CSCI 497P/597P - Homework 5

Fall 2020

You may collaborate freely on this homework; the one rule is that you have to write up your own solutions.

Complete the following problems and submit your solutions to the HW5 assignment on Canvas. For all questions, justify your answers either or showing your work or giving a brief explanation. Please typeset your solutions using latex or similar; you may include neatly hand-drawn figures so long as the scan quality is good. You may work with your classmates on these problems, but you must write up your own solutions individually.

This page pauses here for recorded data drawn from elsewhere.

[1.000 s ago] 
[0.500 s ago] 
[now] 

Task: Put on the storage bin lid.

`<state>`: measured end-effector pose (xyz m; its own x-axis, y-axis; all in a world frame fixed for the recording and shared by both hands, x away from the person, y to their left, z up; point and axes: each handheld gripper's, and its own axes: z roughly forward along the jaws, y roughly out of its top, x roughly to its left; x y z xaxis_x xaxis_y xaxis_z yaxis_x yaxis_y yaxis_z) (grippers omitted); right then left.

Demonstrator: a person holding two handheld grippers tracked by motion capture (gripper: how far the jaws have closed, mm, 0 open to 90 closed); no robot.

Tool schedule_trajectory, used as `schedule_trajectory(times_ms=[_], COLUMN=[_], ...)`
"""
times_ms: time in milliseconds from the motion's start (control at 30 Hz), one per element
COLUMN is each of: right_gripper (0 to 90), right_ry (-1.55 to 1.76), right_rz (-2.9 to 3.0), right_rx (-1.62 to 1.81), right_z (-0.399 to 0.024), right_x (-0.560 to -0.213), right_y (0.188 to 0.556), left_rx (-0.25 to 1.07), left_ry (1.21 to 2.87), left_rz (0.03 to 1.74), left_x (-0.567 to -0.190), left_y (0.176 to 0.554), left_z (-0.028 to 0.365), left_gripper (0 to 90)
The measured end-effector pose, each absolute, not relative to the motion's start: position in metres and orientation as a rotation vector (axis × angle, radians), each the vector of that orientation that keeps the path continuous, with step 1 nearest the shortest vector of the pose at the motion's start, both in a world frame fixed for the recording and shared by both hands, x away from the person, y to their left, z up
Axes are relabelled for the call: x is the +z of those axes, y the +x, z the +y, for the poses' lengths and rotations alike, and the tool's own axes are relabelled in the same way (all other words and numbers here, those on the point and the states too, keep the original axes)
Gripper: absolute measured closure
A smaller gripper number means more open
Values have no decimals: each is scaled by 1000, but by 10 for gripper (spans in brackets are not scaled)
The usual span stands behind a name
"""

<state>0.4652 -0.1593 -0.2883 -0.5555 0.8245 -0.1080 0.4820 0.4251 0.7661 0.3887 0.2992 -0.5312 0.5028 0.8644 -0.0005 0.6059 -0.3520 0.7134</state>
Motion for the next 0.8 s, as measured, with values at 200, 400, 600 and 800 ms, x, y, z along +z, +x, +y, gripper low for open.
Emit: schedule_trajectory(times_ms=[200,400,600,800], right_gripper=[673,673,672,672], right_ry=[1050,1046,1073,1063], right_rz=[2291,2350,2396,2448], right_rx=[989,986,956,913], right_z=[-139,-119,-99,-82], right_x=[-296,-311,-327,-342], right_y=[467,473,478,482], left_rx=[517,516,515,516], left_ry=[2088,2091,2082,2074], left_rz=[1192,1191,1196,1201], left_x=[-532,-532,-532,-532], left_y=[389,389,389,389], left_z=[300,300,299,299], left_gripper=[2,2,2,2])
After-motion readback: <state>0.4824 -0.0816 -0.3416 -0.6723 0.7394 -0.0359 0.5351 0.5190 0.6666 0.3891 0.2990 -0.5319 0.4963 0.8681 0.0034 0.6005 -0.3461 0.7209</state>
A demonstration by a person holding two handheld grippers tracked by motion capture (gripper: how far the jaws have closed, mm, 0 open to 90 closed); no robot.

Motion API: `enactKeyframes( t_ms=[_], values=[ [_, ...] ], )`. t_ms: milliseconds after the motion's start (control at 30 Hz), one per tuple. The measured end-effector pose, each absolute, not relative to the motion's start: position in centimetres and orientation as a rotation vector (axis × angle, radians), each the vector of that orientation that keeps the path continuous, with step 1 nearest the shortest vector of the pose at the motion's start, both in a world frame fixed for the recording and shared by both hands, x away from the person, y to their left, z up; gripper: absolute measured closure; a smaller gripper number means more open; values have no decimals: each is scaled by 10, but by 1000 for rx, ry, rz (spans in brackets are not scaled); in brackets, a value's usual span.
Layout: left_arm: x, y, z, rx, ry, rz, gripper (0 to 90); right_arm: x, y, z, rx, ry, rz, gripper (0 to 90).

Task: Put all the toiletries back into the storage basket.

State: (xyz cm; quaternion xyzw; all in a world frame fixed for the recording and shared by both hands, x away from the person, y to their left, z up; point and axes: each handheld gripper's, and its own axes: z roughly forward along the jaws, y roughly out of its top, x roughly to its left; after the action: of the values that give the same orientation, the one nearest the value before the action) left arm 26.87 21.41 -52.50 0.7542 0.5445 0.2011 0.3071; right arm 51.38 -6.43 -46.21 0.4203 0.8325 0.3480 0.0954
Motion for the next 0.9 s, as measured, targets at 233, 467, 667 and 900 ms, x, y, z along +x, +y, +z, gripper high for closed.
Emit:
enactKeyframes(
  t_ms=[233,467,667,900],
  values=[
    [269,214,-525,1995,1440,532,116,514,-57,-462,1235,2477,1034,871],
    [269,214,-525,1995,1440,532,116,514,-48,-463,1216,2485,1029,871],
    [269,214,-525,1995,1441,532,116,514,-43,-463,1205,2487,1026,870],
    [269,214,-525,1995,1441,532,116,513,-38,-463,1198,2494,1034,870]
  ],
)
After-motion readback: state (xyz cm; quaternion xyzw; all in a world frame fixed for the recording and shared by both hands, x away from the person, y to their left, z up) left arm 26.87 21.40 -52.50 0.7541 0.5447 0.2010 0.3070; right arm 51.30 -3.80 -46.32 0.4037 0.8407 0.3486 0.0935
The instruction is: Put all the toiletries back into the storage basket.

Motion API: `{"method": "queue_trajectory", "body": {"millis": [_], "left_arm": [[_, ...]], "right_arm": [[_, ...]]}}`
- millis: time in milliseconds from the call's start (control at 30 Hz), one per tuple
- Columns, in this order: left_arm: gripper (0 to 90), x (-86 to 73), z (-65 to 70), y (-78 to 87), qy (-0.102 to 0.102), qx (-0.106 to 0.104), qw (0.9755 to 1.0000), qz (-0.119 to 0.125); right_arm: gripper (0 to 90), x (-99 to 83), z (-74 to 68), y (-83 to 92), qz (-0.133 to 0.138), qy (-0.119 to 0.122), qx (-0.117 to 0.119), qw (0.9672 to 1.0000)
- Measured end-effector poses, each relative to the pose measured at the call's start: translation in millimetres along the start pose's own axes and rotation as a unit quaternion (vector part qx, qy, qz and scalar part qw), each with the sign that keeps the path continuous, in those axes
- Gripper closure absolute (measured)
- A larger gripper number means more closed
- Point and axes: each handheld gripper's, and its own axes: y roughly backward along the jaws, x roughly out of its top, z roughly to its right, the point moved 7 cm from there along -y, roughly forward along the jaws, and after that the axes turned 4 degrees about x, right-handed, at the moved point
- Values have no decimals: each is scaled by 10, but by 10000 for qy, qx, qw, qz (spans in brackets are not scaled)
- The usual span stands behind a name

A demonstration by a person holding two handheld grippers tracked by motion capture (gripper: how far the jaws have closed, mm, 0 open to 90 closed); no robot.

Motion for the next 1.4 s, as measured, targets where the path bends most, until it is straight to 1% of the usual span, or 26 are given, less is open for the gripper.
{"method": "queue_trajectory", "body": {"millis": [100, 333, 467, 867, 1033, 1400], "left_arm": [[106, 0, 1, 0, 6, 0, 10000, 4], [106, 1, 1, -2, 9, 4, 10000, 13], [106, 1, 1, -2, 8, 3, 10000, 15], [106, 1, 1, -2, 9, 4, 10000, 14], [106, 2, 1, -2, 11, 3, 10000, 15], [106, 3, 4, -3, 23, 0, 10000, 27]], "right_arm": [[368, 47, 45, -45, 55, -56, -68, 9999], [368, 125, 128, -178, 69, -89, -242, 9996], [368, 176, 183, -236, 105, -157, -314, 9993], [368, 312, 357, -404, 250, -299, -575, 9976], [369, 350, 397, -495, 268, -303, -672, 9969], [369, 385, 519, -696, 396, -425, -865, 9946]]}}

What property must an activation function have?
For each of the following, give a description in one sentence or less of the problem it solves or in what way it improves neural network training. You do not need to say what it means or how it works, just why you’d want to do it.
1. batch normalization
2. data augmentation
3. momentum
4. dropout
Why can’t you call backward() on something that’s not a scalar?
Give two reasons that minibatch SGD is used instead of standard gradient descent to train CNNs.
In this problem, we’ll look into the size of CNNs, both in terms of the number of parameters (weights) learned and the size of the feature maps.
1. How many parameters are learned in a linear (fully connected) layer that takes a 64-by-64 color image as input and produces a 1000-dimensional output vector? Assume biases are used.
2. How many parameters are there in a 5x5 convolution layer that operates on a 64-by-64 color input image and has 16 output channels? Assume biases are not used.
3. Can the transformation performed by the convolution layer from part (2) be performed by the linear layer from part (1), if the weights of the linear layer are set appropriately?
4. Consider the following architecture, which closely resembles AlexNet. For brevity, we’ve excluded the ReLU operations, because they don’t change the dimensions or require any parameters, and they can be applied to the feature map in place.
```
nn.Conv2d(3, 64, kernel_size=11, stride=4, padding=5), # conv1
nn.MaxPool2d(kernel_size=2, stride=2),
nn.Conv2d(64, 192, kernel_size=5, padding=2), # conv2
nn.MaxPool2d(kernel_size=2, stride=2),
nn.Conv2d(192, 384, kernel_size=3, padding=1), # conv3
nn.Conv2d(384, 256, kernel_size=3, padding=1), # conv4
nn.Conv2d(256, 256, kernel_size=3, padding=1), # conv5 
nn.MaxPool2d(kernel_size=2, stride=2),
nn.Linear(256 * 7 * 7, 4096), #fc1 
nn.Linear(4096, 4096), # fc2
nn.Linear(4096, 1000)] # fc3
```
  How many parameters are learned in each layer? As above, assume no biases for conv layers and biases for linear layers.
5. Assume the network’s input dimensions are 224x224. Calculate the size of the feature map produced by each layer of the network. Note that by default, Conv2d layers use valid output size.
6. To train the network on a GPU, we need to store arrays containing each feature map and each set of parameters in GPU RAM. Further, it has to store the gradient of the loss with respect to each set of parameters. Assuming feature maps and parameters all have type float32 and thus require 4 bytes per element to store, how much GPU RAM would be necessary to train AlexNet? Note that we’re ignoring any overhead for each array, space required to store the input image, and a variety of other details.
7. In practice, we train by pushing batches of images through the network at once. If my GPU has 8GB of RAM, what’s the largest batch size I could use?